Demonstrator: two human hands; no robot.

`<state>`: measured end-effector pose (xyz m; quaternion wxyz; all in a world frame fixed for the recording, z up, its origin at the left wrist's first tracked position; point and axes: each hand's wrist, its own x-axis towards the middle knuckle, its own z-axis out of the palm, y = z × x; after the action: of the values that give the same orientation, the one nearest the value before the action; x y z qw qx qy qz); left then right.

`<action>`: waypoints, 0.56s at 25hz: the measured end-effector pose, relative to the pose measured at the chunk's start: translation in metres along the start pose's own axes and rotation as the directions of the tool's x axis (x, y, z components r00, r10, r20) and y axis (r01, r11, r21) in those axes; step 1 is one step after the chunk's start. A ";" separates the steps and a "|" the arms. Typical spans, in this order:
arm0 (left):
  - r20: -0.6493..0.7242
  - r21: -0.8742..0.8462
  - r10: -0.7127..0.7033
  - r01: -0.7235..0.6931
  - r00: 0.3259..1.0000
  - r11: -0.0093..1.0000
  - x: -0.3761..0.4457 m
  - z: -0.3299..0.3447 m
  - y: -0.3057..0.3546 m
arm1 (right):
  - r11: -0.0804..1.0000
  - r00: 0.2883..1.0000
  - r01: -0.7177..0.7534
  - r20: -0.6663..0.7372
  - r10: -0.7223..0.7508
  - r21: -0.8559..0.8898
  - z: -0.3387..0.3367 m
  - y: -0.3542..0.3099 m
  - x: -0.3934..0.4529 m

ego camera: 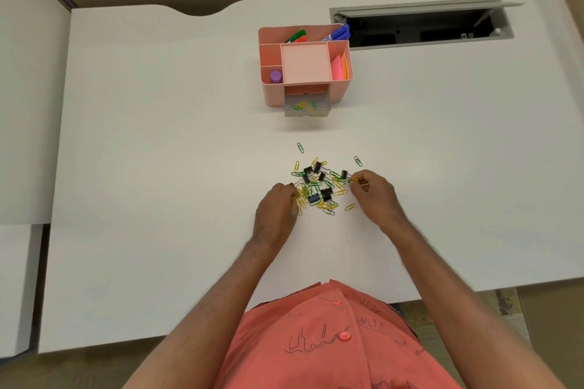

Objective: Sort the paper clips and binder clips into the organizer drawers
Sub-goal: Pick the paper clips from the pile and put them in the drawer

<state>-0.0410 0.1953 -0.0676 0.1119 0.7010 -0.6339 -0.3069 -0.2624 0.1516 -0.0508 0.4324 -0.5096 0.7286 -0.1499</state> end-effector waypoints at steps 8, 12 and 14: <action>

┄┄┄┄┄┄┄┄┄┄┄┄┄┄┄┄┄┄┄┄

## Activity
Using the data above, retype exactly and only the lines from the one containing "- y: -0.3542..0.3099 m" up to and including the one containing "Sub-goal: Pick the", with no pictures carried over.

## Answer for the task
  - y: -0.3542..0.3099 m
  - x: -0.3934..0.4529 m

ego camera: 

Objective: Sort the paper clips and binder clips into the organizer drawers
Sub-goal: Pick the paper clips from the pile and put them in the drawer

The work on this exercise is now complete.